The catch was that they wanted the entire thing to be atomic, to either happen completely or not at all. The other catch was that they were using MongoDB. The code looked something like this:

public ActionResult AddComment(string postId, string userId, Comment comment)
{
    int state = 0;
    var blogPost = database.GetCollection<BlogPost>("BlogPosts").FindOneById(postId);
    var user = database.GetCollection<User>("Users").FindOneById(userId);
    try
    {
        database.GetCollection<Comment>("Comments").Save(comment);
        state = 1;

        blogPost.CommentsCount++;
        database.GetCollection<BlogPost>("BlogPosts").Save(blogPost);
        state = 2;

        user.PostecCommentsCount++;
        database.GetCollection<User>("Users").Save(user);
        state = 3;


        return Json(new {CommentAdded = true});
    }
    catch (Exception)
    {
         // if (state == 0) //nothing happened yet, don't need to do anything

        if (state >= 1)
        {
            database.GetCollection<Comment>("Comments").Remove(Query.EQ("_id", comment.Id), RemoveFlags.Single);
        }
        if (state >= 2)
        {
            blogPost.CommentsCount--;
            database.GetCollection<BlogPost>("BlogPosts").Save(blogPost);
        }
        if (state >= 3)
        {
            user.PostecCommentsCount--;
            database.GetCollection<User>("Users").Save(user);
        }

        throw;
    }
}

Take a moment or two to go over the code and figure out what was going on in there. It took me a while to really figure that one out.
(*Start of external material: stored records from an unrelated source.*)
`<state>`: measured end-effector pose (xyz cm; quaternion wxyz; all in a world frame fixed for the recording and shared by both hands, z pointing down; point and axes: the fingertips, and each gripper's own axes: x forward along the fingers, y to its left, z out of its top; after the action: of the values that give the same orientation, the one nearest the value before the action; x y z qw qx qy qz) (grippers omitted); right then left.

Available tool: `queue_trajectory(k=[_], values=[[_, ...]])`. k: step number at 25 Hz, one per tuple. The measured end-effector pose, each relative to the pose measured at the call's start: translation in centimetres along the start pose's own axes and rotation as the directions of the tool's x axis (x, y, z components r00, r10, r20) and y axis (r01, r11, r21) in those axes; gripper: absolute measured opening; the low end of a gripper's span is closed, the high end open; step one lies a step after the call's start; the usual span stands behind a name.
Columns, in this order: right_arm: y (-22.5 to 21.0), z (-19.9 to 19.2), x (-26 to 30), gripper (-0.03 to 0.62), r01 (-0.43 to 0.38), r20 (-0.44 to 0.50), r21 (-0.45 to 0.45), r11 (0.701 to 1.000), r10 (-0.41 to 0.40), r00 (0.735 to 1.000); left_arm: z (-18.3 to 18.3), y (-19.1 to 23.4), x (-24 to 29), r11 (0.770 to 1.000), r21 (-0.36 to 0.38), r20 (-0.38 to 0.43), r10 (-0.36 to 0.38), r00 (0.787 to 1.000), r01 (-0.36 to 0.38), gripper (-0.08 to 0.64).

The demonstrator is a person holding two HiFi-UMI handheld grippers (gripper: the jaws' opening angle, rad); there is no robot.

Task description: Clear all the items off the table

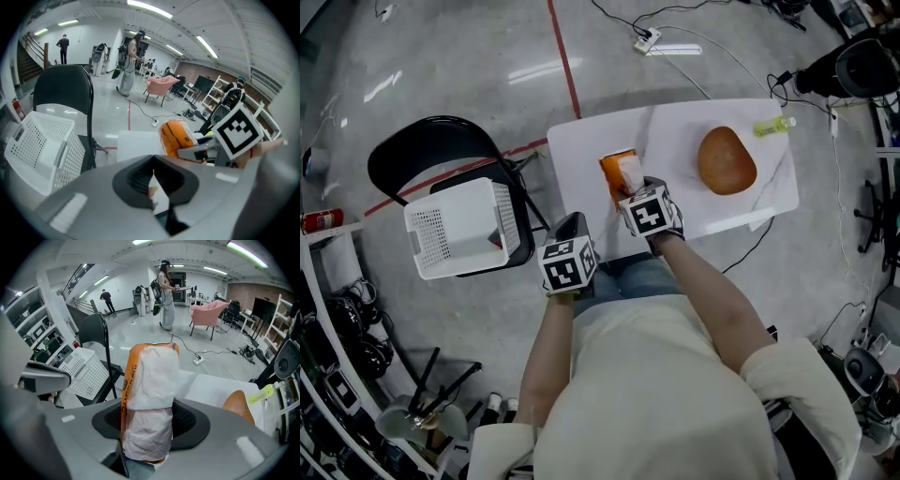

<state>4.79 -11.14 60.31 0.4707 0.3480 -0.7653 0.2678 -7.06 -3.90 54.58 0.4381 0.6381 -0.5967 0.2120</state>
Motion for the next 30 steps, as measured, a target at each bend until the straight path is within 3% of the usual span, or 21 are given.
queue_trajectory(k=[18, 30], values=[[-0.6, 2.8, -6.3, 0.241, 0.010, 0.116, -0.086, 0.996, -0.001, 0.993, 3.8, -1.4, -2.1, 0.998, 0.067, 0.054, -0.011, 0.998, 0.007, 0.008], [1.0, 3.9, -7.6, 0.241, 0.019, 0.135, -0.152, 0.988, 0.001, 0.991, 4.1, 0.1, -3.9, 0.998, 0.059, 0.097, -0.010, 0.995, 0.004, 0.008]])
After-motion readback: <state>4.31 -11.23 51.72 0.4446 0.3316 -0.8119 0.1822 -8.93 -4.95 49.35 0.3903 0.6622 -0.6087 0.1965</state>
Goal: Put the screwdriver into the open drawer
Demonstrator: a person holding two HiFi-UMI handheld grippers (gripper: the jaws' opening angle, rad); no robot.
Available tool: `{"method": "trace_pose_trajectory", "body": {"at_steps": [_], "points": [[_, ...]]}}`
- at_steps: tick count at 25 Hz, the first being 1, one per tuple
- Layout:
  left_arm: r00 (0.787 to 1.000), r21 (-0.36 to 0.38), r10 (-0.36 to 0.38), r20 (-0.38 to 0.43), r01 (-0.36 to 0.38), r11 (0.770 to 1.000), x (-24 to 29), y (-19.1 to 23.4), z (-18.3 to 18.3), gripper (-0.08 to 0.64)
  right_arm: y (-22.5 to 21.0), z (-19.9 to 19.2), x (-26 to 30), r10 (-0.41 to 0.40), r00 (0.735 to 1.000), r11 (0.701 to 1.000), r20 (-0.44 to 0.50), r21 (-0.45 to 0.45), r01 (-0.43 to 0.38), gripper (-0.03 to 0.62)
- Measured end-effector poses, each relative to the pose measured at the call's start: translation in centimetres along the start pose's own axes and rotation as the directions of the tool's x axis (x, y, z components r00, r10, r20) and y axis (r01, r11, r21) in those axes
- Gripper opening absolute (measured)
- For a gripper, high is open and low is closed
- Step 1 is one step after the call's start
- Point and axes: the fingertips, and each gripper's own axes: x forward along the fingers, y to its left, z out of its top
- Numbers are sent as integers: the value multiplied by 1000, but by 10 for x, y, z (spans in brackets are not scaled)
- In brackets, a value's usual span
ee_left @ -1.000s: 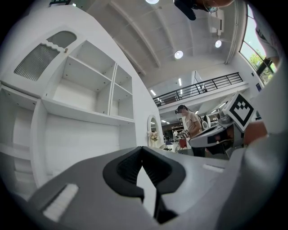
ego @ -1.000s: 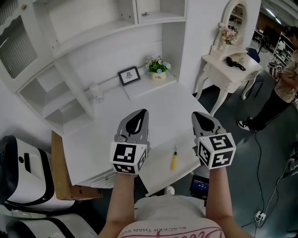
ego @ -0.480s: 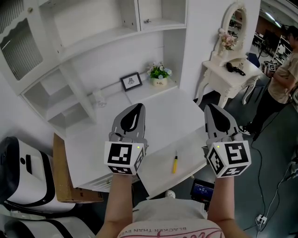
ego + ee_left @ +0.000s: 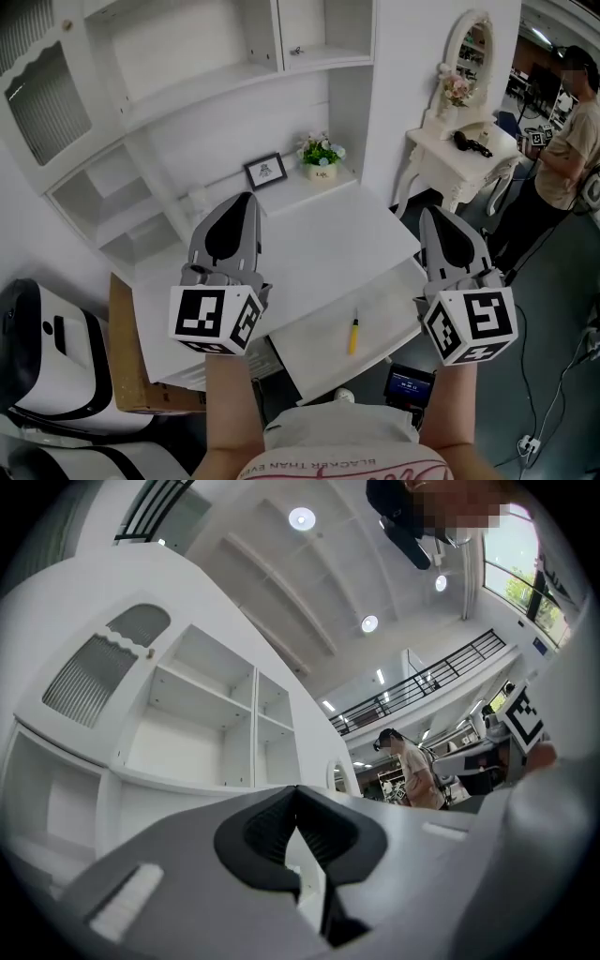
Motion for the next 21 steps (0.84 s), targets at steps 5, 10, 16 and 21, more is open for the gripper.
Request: {"method": "trace_pose_trajectory", "body": {"at_steps": [5, 10, 16, 21], "points": [[1000, -3, 18, 13, -18, 1000, -6, 8, 7, 5, 1, 3, -3, 5, 1000, 1000, 8, 12, -5, 6], [1000, 56, 14, -2, -14, 998, -7, 0, 6, 5, 0, -1, -6, -2, 1000, 1000, -1, 17, 2, 6], [998, 188, 13, -55, -2, 982, -5, -16, -1, 5, -2, -8, -11, -8, 1000, 1000, -13, 28, 8, 6], [997, 214, -24, -73, 40, 976, -5, -30, -7, 5, 0, -11, -13, -4, 1000, 1000, -19, 24, 5, 6]]}}
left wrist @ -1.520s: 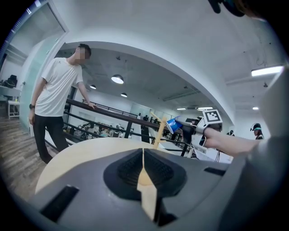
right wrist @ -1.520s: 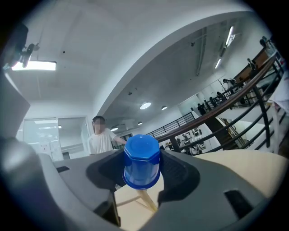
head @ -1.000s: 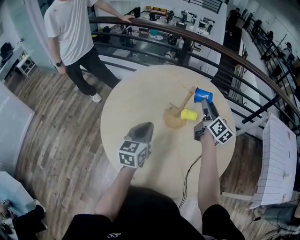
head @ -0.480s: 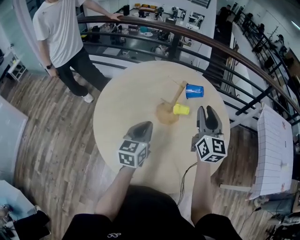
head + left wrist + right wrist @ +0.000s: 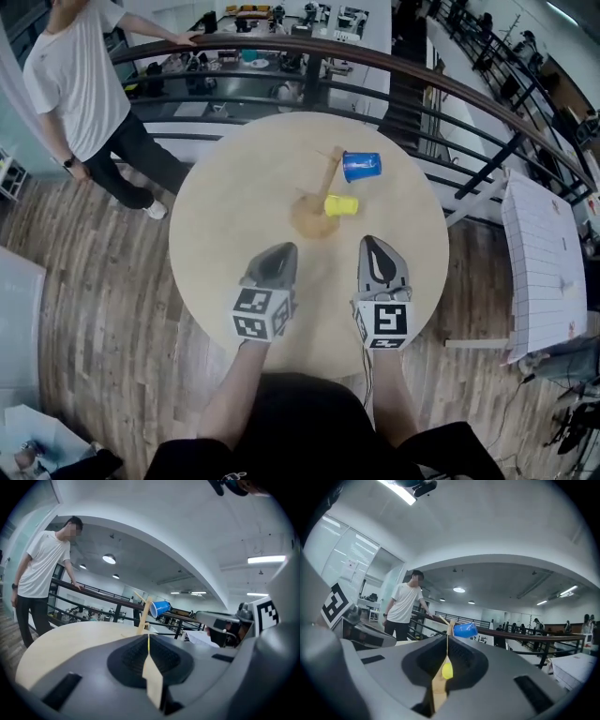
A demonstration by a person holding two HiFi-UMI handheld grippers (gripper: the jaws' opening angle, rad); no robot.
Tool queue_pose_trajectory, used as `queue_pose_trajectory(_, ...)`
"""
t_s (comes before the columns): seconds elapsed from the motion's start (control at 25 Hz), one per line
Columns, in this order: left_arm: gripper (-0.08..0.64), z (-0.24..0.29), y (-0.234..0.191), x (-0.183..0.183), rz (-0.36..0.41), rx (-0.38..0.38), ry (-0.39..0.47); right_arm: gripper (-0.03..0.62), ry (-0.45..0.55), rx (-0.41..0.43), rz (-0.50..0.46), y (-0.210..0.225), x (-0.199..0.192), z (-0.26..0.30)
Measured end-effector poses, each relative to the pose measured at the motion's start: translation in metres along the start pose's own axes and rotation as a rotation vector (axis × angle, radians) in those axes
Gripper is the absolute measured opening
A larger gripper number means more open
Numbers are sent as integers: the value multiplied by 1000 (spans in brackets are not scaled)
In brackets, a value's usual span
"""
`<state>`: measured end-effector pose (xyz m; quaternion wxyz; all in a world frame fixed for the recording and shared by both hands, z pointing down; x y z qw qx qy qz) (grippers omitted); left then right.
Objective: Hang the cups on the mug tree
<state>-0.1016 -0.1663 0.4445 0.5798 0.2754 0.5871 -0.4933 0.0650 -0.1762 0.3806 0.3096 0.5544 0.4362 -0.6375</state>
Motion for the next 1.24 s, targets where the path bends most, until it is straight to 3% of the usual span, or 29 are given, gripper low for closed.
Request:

Important, before I continue with this post, I feel that I need to explain what the problem is and why it is there. Put simply, MongoDB doesn’t support multi document transactions. The reason that it doesn’t support multi document transactions is that the way MongoDB auto sharding works, different documents may be on different shards, therefor requiring synchronization between different machines, which no one has managed to make scalable an efficient. MongoDB choose, for reasons of scalability and performance, to not implement this feature. This is document and well know part of the product.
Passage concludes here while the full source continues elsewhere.